Il a déclaré : « Nous notons la
configuration d'un schéma d'action inquiétant du
secrétariat général, consistant à utiliser ses
pouvoirs administratifs pour prendre des décisions
politiques qui ont un impact sur la direction de
l'Organisation, sans les soumettre au préalable à
l'examen des membres.
De telles décisions manquent de soutien juridique
et des informations nécessaires permettant de
connaître leur motivation et leurs objectifs.

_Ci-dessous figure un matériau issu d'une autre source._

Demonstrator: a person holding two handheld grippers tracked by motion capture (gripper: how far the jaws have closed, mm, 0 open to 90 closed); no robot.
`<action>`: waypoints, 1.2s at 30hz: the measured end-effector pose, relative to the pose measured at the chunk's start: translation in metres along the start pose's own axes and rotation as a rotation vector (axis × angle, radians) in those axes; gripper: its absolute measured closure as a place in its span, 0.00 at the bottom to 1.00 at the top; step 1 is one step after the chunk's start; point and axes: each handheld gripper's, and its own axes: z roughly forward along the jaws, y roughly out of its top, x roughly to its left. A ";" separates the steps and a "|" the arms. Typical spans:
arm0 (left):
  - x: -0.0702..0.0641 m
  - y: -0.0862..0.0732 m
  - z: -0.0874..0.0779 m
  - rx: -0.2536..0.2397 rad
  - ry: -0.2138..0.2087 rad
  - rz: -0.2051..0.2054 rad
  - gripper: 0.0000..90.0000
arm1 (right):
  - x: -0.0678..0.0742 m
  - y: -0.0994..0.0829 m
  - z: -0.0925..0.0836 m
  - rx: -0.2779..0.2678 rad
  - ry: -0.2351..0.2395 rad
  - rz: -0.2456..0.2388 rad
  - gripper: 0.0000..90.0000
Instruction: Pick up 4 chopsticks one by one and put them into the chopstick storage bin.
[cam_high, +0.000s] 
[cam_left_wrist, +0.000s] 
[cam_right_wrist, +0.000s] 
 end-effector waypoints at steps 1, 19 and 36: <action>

C'est le cas de la nomination d'un conseiller
spécial sur la responsabilité de protéger. Cette
question aurait dû faire l'objet de consultations
et de discussions de manière exhaustive au sein de
l'Organisation ». (Note : j'ai soulevé
cette question dans mon dernier commentaire et à
l'Assemblée).
Il existe de nombreux cas de deux poids, deux
mesures dans la gouvernance et le processus
décisionnel de l'OÉA. Ces deux poids deux mesures,
qui servent les intérêts politiques de
quelques-uns, étaient particulièrement évidents
dans les résolutions sur le Venezuela et le
Nicaragua.
Que ce soit clair. Le Venezuela et le Nicaragua
suscitent des inquiétudes de toutes parts,
concernant des élections libres et équitables,
l'indépendance du pouvoir judiciaire et la
détention de personnes. Mais la réponse efficace à
ces préoccupations est minée dans l'OÉA par ceux
qui utilisent des tactiques d'intimidation et
d'exclusion.
Les résolutions ont été rédigées et réglées par
un groupe exclusif. Pourtant, la résolution a
appelé le gouvernement du Nicaragua à soutenir des
« négociations inclusives et opportunes ». La
contradiction de l'application d'une norme au
Nicaragua qu'ils ignorent pour eux-mêmes est soit
perdue pour eux, soit, tout simplement, ils s'en
moquent.
La résolution sur le Venezuela a été rédigée par
un groupe exclusif qui comprenait le représentant
de Juan Guaido. Sans surprise, cela a obligé tous
les gouvernements de l'OÉA à accepter l'agent de
Guaido comme représentant du Venezuela, les
poussant ainsi à reconnaître implicitement Guaido,
en tant que soi-disant président par intérim du
Venezuela, quels que soient leurs intérêts
nationaux respectifs et leur politique.
En outre, la résolution était ponctuée de propos
belliqueux susceptibles d'accroître les divisions,
aggravant la situation au Venezuela. Il s'agissait
moins de démocratie au Venezuela que de
l'imposition d'une classe politique et d'un
dirigeant sur une autre, alors que le choix d'un
dirigeant de n'importe quel pays est l'affaire du
peuple de ce pays uniquement.
La 50e Assemblée générale de l'OÉA n'a pas
abordé le thème important défini par ses 33
États membres légitimes. Malheureusement, elle a
laissé tombé les peuples des Amériques qui
continuent d'être tourmentés par la COVID-19 et
qui attendent des gouvernements qu'ils trouvent
une solution collectivement.
Sir Ronald Sanders est ambassadeur
d'Antigua-et-Barbuda aux États-Unis et à
l'Organisation des États américains. Il est
également Senior Fellow à l'Institute of
Commonwealth Studies de l'Université de Londres
et au Massey College de l'Université de Toronto.